Kuasa Hukum Keberatan Terhadap Permintaan Saksi untuk Penjarakan Ahok


Jakarta - Anggota tim pengacara Basuki Tjahaja Purnama atau yang lebih dikenal Ahok, Humprey R. DJemat mengungkapkan, pihaknya sudah mengirim surat kepada majelis hakim yang isinya keberatan terkait permohonan para saksi yang meminta agar Ahok ditahan. Di persidangan dugaan kasus penistaan agama terhadap Ahok, setidaknya ada 4 saksi yang hadir serta meminta Ahok untuk ditahan.

Menurut 4 orang saksi itu, Ahok sudah beberapa kali mengulang perbuatannya serta menjadi salah satu tersangka di kasus penodaan agama yang lolos dari penahanan.
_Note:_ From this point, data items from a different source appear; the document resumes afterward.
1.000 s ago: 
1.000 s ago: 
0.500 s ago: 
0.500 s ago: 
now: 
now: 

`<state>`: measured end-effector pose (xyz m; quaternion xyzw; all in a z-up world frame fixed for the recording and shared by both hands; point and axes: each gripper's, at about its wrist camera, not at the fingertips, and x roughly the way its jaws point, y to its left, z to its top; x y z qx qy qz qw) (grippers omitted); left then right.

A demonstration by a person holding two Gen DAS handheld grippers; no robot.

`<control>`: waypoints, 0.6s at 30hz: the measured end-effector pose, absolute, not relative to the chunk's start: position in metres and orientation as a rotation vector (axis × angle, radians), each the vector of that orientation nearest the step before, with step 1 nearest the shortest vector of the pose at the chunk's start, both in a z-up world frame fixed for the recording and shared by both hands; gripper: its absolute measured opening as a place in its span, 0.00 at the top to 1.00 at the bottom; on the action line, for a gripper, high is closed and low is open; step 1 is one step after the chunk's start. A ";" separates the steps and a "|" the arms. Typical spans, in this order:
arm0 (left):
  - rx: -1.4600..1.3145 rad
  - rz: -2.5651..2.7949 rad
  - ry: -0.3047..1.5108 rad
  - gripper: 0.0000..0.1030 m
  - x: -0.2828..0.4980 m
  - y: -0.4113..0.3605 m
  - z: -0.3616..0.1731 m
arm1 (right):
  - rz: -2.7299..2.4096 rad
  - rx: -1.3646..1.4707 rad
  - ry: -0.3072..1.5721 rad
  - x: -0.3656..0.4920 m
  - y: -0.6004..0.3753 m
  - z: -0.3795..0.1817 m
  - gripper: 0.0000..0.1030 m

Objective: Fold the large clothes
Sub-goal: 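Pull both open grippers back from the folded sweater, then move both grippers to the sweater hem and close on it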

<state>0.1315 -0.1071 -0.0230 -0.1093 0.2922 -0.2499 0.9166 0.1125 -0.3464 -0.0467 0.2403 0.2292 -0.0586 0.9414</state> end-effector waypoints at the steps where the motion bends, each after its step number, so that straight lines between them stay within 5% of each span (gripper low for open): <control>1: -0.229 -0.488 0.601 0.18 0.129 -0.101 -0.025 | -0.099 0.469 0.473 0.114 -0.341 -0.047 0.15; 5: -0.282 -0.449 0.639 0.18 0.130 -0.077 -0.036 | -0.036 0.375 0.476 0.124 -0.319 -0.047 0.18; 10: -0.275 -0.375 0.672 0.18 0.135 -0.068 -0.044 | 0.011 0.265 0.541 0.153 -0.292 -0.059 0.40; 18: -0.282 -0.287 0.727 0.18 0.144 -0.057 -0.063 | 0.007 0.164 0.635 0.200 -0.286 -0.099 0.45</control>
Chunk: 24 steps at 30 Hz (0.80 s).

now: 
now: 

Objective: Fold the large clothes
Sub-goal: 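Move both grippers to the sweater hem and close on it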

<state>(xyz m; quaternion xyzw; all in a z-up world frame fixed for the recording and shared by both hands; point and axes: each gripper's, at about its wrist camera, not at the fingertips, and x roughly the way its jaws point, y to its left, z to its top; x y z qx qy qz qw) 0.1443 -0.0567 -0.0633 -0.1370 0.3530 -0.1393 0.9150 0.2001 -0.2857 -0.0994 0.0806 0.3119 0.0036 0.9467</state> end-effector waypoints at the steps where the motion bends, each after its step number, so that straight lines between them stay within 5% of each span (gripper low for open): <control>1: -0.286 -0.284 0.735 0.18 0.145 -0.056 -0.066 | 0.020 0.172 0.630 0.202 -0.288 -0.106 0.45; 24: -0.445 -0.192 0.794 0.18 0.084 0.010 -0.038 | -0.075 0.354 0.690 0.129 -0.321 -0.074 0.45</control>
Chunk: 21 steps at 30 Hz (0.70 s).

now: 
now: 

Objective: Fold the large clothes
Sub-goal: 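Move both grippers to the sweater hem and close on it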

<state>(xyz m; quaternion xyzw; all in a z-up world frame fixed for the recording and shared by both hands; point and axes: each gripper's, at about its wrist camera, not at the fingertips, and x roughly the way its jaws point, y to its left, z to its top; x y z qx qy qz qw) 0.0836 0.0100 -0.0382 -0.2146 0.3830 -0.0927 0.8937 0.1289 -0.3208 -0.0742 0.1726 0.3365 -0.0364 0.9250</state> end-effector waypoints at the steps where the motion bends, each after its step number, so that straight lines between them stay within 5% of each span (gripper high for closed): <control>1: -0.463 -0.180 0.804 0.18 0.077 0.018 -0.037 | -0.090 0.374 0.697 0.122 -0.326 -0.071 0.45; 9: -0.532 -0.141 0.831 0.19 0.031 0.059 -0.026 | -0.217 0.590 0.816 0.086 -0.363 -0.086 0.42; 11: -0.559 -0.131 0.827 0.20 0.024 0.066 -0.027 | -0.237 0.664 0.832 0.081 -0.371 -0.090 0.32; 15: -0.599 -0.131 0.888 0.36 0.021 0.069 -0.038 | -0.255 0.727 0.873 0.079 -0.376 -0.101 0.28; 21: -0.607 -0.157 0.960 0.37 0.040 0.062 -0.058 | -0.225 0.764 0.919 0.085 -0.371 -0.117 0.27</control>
Humprey mengungkapkan penolakan tersebut dikarenakan tim kuasa hukum menganggap para saksi tidak memiliki dasar untuk memohon di persidangan.
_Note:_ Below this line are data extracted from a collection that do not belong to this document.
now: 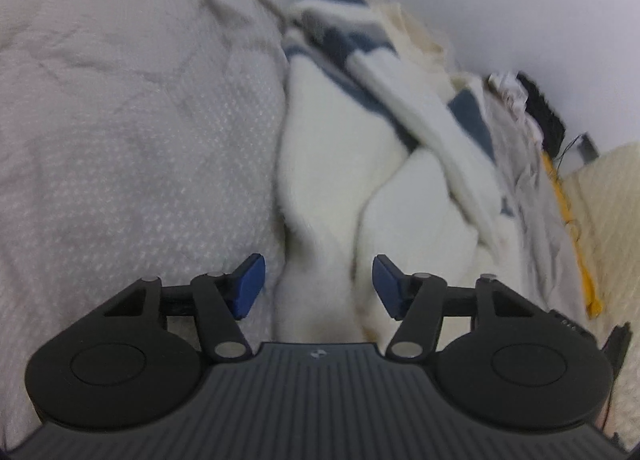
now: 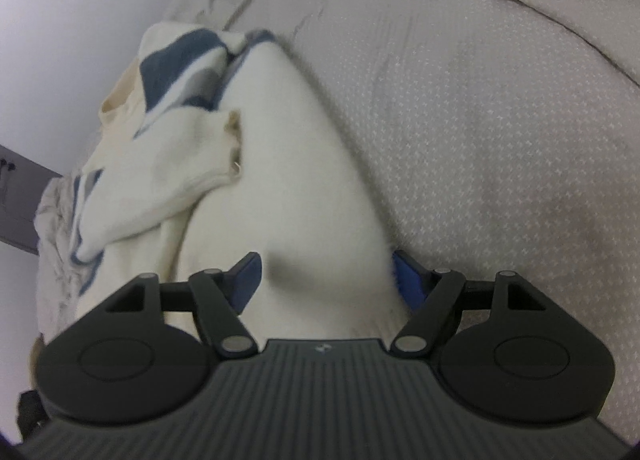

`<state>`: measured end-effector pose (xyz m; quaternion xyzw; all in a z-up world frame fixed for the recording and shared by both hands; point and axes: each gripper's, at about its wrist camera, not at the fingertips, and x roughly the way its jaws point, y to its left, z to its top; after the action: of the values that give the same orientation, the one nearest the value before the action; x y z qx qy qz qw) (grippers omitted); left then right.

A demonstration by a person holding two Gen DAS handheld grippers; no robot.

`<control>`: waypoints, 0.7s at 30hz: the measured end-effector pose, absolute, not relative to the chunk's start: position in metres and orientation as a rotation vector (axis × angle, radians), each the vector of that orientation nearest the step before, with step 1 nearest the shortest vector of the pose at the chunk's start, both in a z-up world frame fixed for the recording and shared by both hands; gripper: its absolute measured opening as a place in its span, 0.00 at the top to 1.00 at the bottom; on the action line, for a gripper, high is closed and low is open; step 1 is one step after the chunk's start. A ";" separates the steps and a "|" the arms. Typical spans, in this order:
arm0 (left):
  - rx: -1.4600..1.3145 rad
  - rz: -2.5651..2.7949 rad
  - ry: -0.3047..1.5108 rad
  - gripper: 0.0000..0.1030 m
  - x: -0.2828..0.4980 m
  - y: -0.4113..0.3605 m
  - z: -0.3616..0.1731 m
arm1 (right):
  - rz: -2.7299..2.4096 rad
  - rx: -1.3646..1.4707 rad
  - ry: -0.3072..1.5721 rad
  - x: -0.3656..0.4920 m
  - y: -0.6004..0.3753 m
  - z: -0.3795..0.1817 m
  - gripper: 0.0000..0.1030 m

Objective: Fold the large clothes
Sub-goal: 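Move both grippers to the sweater hem and close on it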

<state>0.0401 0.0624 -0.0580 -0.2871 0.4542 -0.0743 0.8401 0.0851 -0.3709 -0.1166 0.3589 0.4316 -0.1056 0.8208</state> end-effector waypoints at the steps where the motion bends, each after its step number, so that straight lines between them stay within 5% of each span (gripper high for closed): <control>1: -0.611 -0.153 0.967 0.37 0.044 0.062 -0.062 | -0.227 0.757 0.918 0.086 -0.369 -0.119 0.25; 13: -0.844 -0.347 0.949 0.43 0.029 0.067 -0.063 | 0.008 1.095 0.754 0.069 -0.369 -0.119 0.20; 21: -0.734 -0.308 1.072 0.43 0.027 0.046 -0.073 | -0.016 1.068 0.795 0.064 -0.358 -0.116 0.40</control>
<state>0.0272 0.0457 -0.0731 -0.3401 0.4972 -0.1429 0.7853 0.0641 -0.3584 -0.1161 0.4954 0.3686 -0.0075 0.7865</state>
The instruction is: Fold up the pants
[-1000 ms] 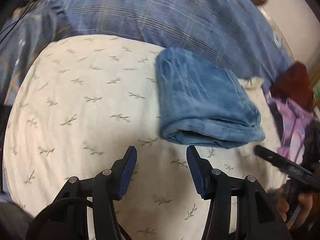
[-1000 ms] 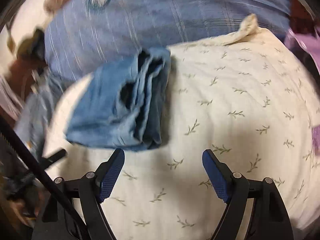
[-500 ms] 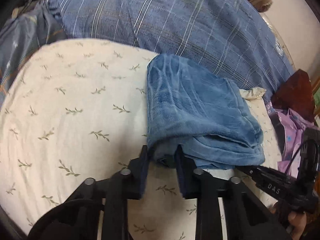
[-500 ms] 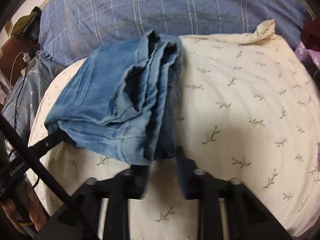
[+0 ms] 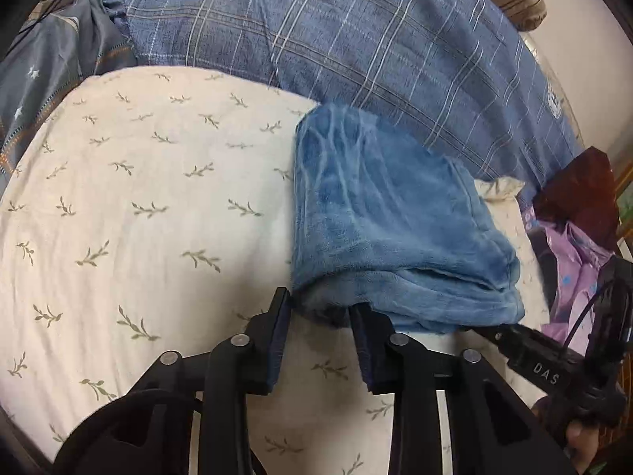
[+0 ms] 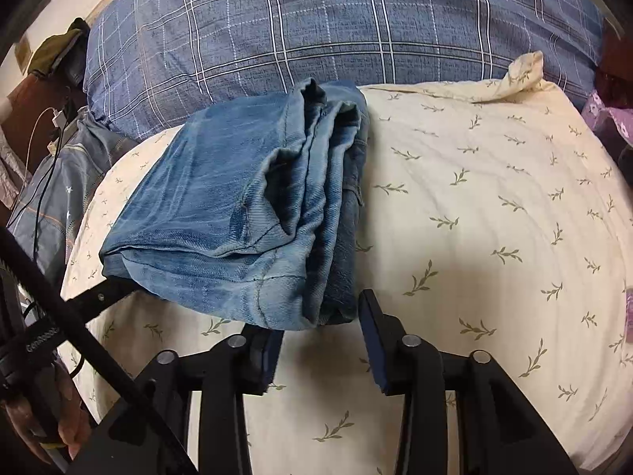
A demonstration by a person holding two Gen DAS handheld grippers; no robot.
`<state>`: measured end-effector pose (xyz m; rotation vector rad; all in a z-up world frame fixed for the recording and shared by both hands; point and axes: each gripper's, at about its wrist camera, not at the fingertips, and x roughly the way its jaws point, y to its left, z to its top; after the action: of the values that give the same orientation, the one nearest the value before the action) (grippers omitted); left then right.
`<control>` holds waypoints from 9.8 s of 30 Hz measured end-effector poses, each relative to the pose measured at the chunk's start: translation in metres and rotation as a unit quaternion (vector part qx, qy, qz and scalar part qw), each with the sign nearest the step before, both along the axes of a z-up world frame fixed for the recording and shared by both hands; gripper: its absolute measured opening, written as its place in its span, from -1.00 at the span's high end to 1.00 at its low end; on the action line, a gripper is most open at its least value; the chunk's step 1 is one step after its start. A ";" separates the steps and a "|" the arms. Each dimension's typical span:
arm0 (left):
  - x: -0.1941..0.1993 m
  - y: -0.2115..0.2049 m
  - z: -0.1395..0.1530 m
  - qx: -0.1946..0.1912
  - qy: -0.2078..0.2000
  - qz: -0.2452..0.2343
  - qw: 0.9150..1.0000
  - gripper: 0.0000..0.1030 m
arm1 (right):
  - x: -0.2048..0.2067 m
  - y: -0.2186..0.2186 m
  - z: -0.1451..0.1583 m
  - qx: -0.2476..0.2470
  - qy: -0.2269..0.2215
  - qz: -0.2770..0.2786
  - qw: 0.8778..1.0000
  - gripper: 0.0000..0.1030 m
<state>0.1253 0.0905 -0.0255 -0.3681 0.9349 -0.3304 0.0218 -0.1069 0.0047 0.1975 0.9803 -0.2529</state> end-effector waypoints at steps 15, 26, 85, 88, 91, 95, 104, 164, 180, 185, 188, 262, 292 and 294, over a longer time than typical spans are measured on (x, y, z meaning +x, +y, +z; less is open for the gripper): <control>-0.014 -0.030 0.009 0.119 -0.053 -0.028 0.991 0.79 | -0.011 -0.009 0.005 0.025 -0.004 -0.011 1.000 0.84; -0.013 -0.029 -0.002 0.117 -0.054 -0.019 0.991 0.67 | -0.016 -0.017 0.002 0.060 0.004 -0.009 0.998 0.20; -0.030 -0.012 0.020 0.121 -0.073 -0.003 0.990 0.19 | -0.008 0.019 -0.008 -0.039 0.022 0.016 0.999 -0.51; -0.026 -0.014 0.020 0.113 -0.071 -0.003 0.991 0.18 | -0.005 0.023 -0.010 -0.058 0.026 0.011 0.998 -0.41; -0.025 -0.017 0.017 0.116 -0.070 -0.004 0.991 0.18 | -0.004 0.025 -0.008 -0.065 0.023 0.012 0.998 -0.10; -0.026 -0.022 0.016 0.117 -0.072 -0.004 0.991 0.18 | -0.005 0.022 -0.006 -0.082 0.029 0.000 0.996 0.32; -0.029 -0.027 0.014 0.117 -0.072 -0.005 0.991 0.18 | -0.010 0.010 0.000 -0.051 0.022 -0.015 0.998 0.56; 0.181 -0.006 0.004 -0.114 0.023 -0.062 0.991 0.57 | 0.121 -0.064 0.026 0.122 -0.030 0.069 0.990 0.43; -0.013 0.032 -0.002 0.040 -0.012 0.025 0.999 -0.06 | 0.006 -0.089 0.018 0.206 -0.080 -0.060 0.973 -0.65; -0.046 0.030 0.014 0.061 -0.017 0.018 0.998 -0.06 | 0.004 -0.068 0.017 0.195 -0.069 -0.027 0.978 -0.65; -0.067 0.037 0.024 0.068 -0.017 0.029 0.997 -0.06 | 0.007 -0.065 0.009 0.198 -0.052 -0.023 0.978 -0.65; 0.058 0.010 -0.014 -0.060 0.036 -0.011 0.997 0.20 | 0.020 -0.028 0.006 0.152 -0.020 0.046 0.987 0.02; -0.162 -0.021 0.035 0.155 -0.089 0.044 0.983 -0.20 | -0.120 0.050 0.023 0.054 -0.045 -0.021 0.997 -0.56; -0.172 -0.014 0.037 0.146 -0.089 0.052 0.984 -0.20 | -0.125 0.055 0.025 0.054 -0.049 -0.014 0.997 -0.56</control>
<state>-0.0468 0.0764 0.0113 -0.1141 0.7719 -0.1245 -0.1027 -0.0523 0.0293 0.3198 0.8955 -0.2136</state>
"Bukan hanya keberatan, tapi kami menolak permohonan yang diajukan. Saksi dianggap tidak memiliki dasar untuk memohon di depan pengadilan. Ditambah lagi saksi ini bukanlah saksi yang dapat dipercaya serta obyektik dalam keterangannya, namun saksi yang memiliki kepentingan," ungkap Humprey sebagaimana yang kami kutip dari laman tempo, Rabu (4/1/2017).
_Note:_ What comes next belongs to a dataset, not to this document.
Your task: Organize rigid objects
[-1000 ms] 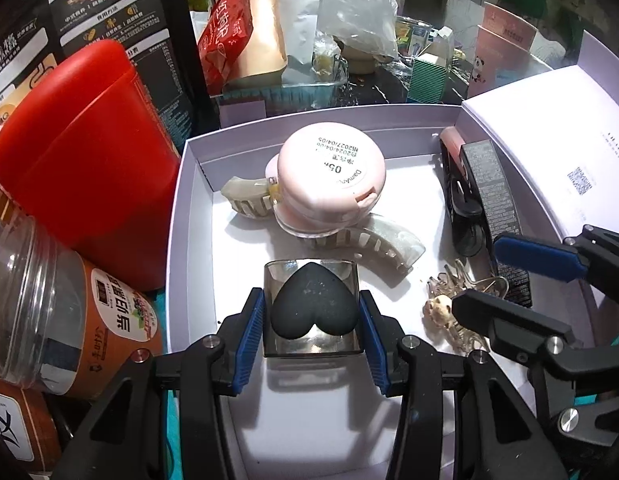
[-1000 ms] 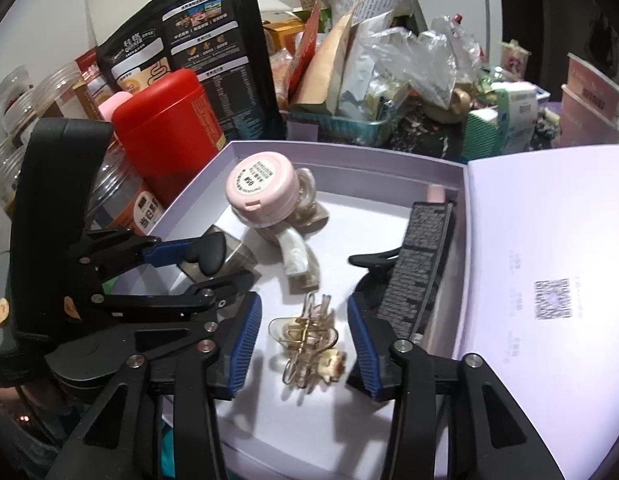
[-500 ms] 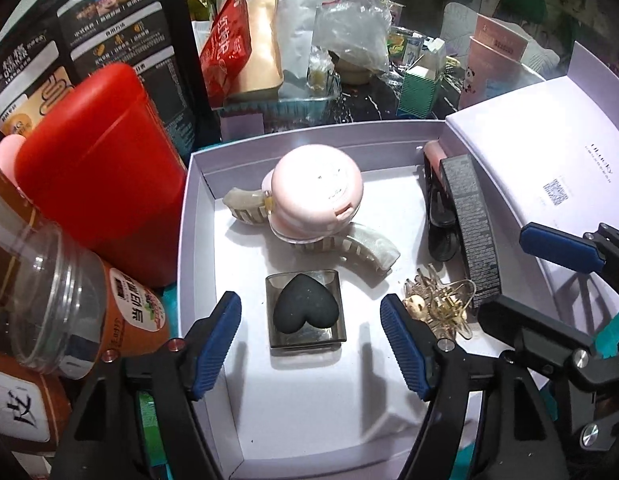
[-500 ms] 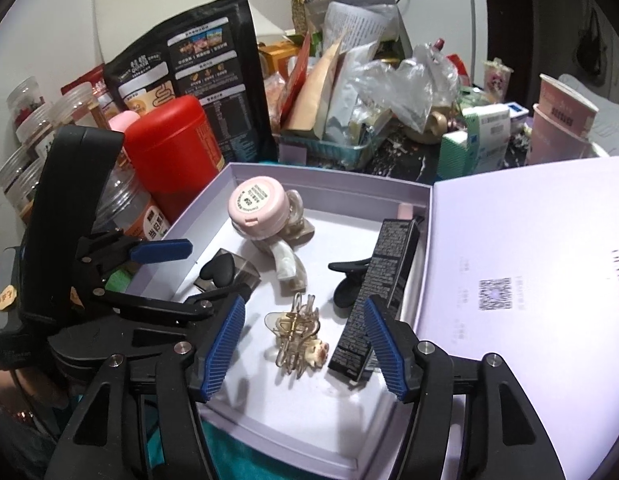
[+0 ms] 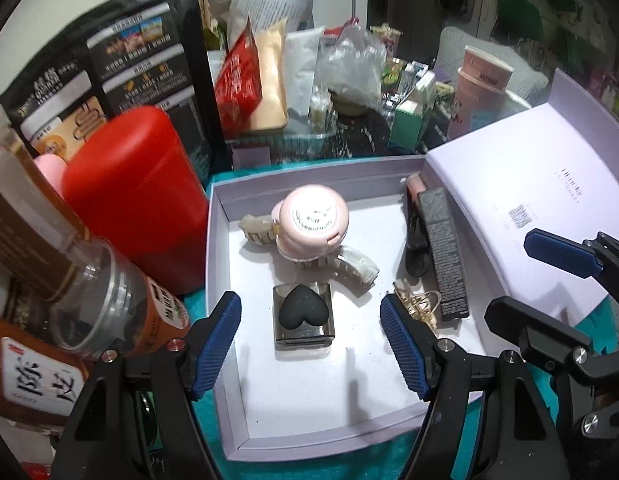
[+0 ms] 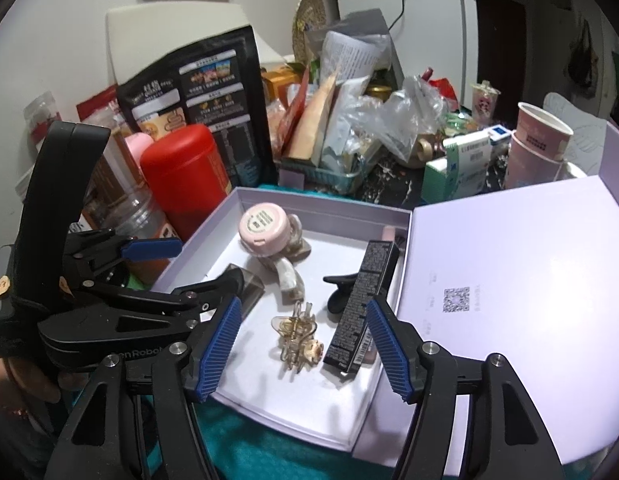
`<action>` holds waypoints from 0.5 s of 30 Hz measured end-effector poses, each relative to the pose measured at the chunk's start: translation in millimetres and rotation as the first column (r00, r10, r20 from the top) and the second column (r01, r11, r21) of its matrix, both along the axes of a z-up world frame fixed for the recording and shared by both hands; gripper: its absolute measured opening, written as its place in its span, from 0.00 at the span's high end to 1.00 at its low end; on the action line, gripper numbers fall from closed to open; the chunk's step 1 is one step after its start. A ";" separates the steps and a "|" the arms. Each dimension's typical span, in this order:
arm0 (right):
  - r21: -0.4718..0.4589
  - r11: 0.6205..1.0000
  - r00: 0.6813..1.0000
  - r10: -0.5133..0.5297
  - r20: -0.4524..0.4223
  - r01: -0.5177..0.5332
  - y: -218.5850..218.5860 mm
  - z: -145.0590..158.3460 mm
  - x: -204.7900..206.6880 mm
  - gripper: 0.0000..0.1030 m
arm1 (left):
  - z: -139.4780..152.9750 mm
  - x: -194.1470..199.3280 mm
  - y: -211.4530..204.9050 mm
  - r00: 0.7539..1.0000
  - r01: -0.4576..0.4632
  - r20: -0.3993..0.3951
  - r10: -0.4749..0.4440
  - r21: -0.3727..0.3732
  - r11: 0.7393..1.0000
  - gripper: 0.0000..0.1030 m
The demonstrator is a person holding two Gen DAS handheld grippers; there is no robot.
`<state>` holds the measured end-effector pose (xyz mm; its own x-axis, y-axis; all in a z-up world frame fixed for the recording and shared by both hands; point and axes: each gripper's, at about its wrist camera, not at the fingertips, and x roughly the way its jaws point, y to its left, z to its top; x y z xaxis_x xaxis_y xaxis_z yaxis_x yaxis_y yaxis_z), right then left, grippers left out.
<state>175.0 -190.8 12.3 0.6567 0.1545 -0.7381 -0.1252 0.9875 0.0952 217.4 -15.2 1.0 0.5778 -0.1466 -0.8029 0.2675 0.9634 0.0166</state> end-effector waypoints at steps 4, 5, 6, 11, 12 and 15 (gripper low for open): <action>-0.012 1.000 1.000 -0.004 0.029 0.004 0.9 12.5 -6.8 0.34 | 15.7 -9.1 2.2 0.999 -0.002 0.038 0.003 -0.012 1.000 0.30; -0.013 1.000 0.999 -0.004 0.036 0.005 1.2 15.2 -8.4 0.33 | 18.6 -10.0 2.3 0.999 -0.003 0.045 0.003 -0.015 1.000 0.30; -0.013 1.000 0.999 -0.004 0.041 0.005 1.5 17.3 -9.8 0.32 | 21.7 -11.9 2.8 0.999 -0.002 0.050 0.003 -0.017 1.000 0.30; -0.024 1.000 0.998 0.002 0.064 -0.001 3.1 29.8 -17.5 0.30 | 36.7 -20.0 7.9 0.997 -0.012 0.080 0.014 -0.026 1.000 0.29; -0.026 1.000 0.998 0.000 0.067 0.002 3.2 32.0 -19.3 0.30 | 39.3 -21.1 9.0 0.996 -0.016 0.087 0.018 -0.030 0.999 0.24; -0.030 1.000 0.997 -0.004 0.079 0.007 3.7 39.0 -25.7 0.30 | 48.3 -27.3 13.3 0.993 -0.023 0.115 0.027 -0.040 0.999 0.21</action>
Menurut Humprey, tim pengacara bersih kukuh kalau 4 orang saksi yang hadir di persidangan lanjutan dugaan penistaan agama tersebut tidak dapat dijadikan alat bukti. Mereka dianggap punya afiliasi dengan lawan politik serta hidupnya yang tidak baik.

Sebagai informasi, Jaksa penuntut umum telah menghadirkan 4 orang saksi diantaranya 2 anggota Front Pembela Islam, Novel Chaidir Hasan dan Muchsin, advokat Gus Joy dan Koordinator Forum Anti Penista Agama, Syamsu Hilal.